* **Problem details**: Using the listing below, work out how many lines include the word "frame". Only the number is to be given.
__________
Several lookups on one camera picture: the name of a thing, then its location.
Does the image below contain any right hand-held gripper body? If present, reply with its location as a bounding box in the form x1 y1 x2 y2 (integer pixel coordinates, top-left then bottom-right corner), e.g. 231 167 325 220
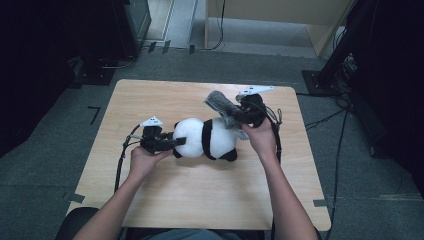
236 85 276 129

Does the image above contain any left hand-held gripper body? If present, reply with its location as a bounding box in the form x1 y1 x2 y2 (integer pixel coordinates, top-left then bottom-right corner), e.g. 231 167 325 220
139 115 164 155

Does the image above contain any panda plush toy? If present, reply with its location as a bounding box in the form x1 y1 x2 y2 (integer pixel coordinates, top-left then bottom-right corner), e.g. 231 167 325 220
172 117 249 163

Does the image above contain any grey cloth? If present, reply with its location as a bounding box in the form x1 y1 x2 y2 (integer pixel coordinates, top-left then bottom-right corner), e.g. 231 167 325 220
203 90 249 130

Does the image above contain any person's left hand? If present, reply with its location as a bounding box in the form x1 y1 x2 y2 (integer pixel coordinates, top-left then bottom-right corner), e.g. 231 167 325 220
129 146 174 183

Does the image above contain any person's right hand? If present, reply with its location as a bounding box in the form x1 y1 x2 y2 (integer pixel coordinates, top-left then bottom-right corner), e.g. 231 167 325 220
242 118 279 164

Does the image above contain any black angled floor tape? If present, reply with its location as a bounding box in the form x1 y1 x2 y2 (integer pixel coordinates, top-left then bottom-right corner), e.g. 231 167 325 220
87 105 102 126

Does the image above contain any person's clothing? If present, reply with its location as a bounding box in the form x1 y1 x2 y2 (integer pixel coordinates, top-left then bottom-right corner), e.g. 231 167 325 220
124 228 268 240

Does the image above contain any black metal stand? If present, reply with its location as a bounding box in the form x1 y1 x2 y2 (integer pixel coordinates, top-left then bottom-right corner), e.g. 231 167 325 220
301 0 379 98

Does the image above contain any light wooden cabinet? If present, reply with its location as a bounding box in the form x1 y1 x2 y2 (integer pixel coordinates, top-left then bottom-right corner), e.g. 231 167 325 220
203 0 354 58

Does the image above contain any dark cabinet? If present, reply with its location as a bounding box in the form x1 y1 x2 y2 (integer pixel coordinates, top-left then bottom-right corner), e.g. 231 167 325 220
109 0 153 61

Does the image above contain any black chair armrest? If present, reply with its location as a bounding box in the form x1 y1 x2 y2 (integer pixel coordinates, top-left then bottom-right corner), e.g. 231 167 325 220
54 207 99 240

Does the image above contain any dark curtain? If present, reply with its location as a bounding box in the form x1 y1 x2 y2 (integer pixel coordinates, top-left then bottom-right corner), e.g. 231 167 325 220
346 0 424 201
0 0 116 158

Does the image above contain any right hand-held gripper cable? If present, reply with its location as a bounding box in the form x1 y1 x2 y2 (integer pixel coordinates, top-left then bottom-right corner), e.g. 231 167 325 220
264 106 284 164

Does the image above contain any hand-held gripper cable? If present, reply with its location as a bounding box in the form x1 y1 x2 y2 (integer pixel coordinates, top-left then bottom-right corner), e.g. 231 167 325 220
114 123 143 194
264 106 284 164

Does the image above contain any left hand-held gripper cable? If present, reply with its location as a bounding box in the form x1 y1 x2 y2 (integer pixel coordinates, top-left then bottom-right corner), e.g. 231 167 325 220
114 123 143 194

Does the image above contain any short black floor cable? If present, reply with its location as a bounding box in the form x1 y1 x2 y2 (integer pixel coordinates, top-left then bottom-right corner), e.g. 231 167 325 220
304 108 349 132

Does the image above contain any grey cable loop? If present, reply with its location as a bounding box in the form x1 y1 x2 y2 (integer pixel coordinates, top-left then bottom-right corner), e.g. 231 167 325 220
98 54 138 70

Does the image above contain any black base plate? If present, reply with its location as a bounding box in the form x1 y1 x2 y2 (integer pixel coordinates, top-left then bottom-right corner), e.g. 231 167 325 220
71 58 116 87

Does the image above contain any black hanging cable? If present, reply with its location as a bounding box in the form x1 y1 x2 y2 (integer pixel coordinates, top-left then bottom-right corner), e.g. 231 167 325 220
199 0 227 52

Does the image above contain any long black floor cable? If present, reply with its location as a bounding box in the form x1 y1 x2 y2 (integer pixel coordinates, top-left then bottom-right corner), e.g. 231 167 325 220
324 106 350 240

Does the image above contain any tangled cable bundle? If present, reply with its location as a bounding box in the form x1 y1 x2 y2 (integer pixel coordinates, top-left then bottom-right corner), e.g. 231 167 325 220
334 53 358 101

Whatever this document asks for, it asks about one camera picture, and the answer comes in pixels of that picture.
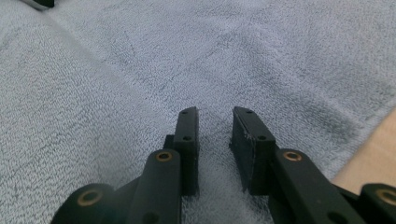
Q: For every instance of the light blue terry towel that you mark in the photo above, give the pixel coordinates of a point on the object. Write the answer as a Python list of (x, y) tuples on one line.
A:
[(93, 77)]

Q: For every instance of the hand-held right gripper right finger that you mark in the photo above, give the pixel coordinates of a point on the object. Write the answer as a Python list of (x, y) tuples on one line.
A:
[(252, 155)]

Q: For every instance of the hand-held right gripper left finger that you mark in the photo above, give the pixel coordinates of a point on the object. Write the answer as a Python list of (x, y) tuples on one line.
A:
[(188, 155)]

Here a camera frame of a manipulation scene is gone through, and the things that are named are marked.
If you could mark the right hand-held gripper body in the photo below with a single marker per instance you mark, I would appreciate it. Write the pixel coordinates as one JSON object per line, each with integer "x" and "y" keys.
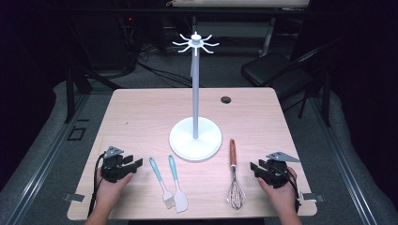
{"x": 277, "y": 173}

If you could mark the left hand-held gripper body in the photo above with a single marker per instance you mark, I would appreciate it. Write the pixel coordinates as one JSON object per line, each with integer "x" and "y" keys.
{"x": 112, "y": 168}

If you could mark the white utensil rack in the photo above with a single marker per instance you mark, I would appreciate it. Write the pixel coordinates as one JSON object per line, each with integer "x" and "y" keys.
{"x": 195, "y": 93}

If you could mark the person's left hand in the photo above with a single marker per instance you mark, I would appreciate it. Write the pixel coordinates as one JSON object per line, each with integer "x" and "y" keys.
{"x": 108, "y": 190}

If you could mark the person's right hand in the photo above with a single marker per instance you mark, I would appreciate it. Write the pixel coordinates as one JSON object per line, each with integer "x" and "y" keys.
{"x": 283, "y": 197}

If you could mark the black metal stand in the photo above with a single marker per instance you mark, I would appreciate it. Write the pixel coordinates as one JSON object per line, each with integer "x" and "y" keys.
{"x": 70, "y": 93}

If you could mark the black folding chair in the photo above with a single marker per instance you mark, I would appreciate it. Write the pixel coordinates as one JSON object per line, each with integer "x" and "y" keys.
{"x": 275, "y": 73}

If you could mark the white topped background table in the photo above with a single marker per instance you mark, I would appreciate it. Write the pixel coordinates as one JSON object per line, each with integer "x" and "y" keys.
{"x": 237, "y": 3}

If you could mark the grey metal table bracket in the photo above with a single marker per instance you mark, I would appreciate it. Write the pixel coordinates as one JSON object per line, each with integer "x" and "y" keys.
{"x": 313, "y": 197}
{"x": 75, "y": 197}

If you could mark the metal floor rail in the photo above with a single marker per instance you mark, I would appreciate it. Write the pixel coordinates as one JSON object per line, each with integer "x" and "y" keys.
{"x": 341, "y": 162}
{"x": 40, "y": 172}

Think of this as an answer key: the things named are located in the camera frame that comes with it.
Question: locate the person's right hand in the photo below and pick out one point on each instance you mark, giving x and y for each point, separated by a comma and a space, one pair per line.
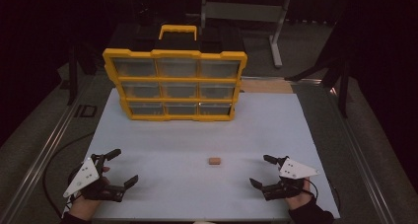
297, 201

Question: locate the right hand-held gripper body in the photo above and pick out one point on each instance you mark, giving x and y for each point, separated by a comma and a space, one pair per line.
292, 171

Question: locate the person's left hand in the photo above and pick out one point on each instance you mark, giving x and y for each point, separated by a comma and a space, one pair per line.
83, 208

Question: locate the metal rail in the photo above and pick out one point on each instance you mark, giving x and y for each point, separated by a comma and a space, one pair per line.
39, 158
358, 158

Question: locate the yellow drawer organizer cabinet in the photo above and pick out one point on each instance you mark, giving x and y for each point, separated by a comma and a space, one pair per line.
177, 80

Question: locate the black tripod stand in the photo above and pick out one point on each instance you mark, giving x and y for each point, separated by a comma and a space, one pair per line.
343, 86
72, 82

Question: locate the small brown block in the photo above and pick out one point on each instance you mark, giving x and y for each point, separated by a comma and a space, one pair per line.
214, 161

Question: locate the set of clear drawers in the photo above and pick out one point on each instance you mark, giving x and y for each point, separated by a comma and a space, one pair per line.
177, 67

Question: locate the grey metal stand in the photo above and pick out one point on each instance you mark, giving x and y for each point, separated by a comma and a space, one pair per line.
243, 12

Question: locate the clear plastic drawer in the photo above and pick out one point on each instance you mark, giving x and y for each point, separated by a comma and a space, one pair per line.
146, 108

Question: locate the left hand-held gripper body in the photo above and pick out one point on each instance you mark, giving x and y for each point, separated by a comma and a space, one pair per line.
82, 179

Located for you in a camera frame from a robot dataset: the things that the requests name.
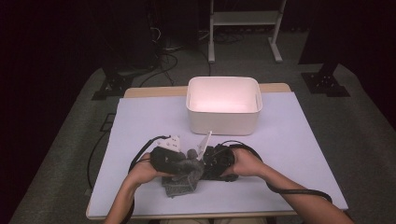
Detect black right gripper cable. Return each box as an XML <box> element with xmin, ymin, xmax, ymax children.
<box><xmin>218</xmin><ymin>139</ymin><xmax>333</xmax><ymax>203</ymax></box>

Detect black stand base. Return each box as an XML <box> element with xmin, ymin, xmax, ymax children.
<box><xmin>301</xmin><ymin>63</ymin><xmax>351</xmax><ymax>98</ymax></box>
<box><xmin>91</xmin><ymin>68</ymin><xmax>135</xmax><ymax>102</ymax></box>

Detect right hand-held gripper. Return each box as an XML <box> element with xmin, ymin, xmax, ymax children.
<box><xmin>196</xmin><ymin>130</ymin><xmax>240</xmax><ymax>183</ymax></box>

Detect person's right hand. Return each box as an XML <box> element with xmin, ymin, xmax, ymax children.
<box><xmin>219</xmin><ymin>147</ymin><xmax>269</xmax><ymax>179</ymax></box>

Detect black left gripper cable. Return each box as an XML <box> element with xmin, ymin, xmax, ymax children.
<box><xmin>120</xmin><ymin>134</ymin><xmax>172</xmax><ymax>224</ymax></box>

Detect person's left hand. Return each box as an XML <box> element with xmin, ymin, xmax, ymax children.
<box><xmin>128</xmin><ymin>152</ymin><xmax>176</xmax><ymax>189</ymax></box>

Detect grey cloth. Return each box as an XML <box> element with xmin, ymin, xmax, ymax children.
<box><xmin>161</xmin><ymin>148</ymin><xmax>206</xmax><ymax>199</ymax></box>

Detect wooden table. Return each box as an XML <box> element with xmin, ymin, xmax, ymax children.
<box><xmin>85</xmin><ymin>82</ymin><xmax>349</xmax><ymax>220</ymax></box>

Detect thin black hanging cable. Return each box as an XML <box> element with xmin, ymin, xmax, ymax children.
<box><xmin>87</xmin><ymin>130</ymin><xmax>110</xmax><ymax>190</ymax></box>

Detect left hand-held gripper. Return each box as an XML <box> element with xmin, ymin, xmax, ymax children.
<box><xmin>149</xmin><ymin>133</ymin><xmax>190</xmax><ymax>175</ymax></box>

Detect black floor cables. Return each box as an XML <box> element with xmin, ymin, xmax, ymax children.
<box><xmin>138</xmin><ymin>26</ymin><xmax>213</xmax><ymax>89</ymax></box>

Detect white metal stand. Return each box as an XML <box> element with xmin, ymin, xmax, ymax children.
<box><xmin>207</xmin><ymin>0</ymin><xmax>288</xmax><ymax>64</ymax></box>

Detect pale lilac table mat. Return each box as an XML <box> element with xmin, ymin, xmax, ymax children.
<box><xmin>88</xmin><ymin>91</ymin><xmax>349</xmax><ymax>217</ymax></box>

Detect white plastic bin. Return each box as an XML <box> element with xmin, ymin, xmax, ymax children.
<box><xmin>185</xmin><ymin>76</ymin><xmax>263</xmax><ymax>136</ymax></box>

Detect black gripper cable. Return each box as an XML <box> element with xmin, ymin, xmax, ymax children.
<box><xmin>120</xmin><ymin>134</ymin><xmax>172</xmax><ymax>224</ymax></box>
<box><xmin>218</xmin><ymin>139</ymin><xmax>333</xmax><ymax>203</ymax></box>

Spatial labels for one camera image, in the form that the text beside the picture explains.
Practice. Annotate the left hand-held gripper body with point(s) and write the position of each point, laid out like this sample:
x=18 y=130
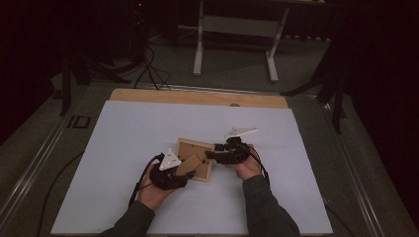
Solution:
x=169 y=161

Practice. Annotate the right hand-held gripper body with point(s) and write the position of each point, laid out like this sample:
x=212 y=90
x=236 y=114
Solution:
x=234 y=153

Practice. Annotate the wooden photo frame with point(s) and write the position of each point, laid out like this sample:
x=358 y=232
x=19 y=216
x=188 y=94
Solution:
x=189 y=149

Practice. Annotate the person's right hand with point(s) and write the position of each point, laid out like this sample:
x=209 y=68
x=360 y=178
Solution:
x=250 y=169

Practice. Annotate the person's left hand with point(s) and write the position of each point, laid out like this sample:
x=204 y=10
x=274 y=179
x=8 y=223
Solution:
x=151 y=196

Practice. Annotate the white table mat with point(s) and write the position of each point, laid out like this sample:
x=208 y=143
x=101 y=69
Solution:
x=131 y=131

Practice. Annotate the black floor socket plate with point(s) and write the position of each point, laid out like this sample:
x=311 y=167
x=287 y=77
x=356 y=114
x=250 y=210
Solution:
x=79 y=122

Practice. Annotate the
__________
* **Written solution**: 4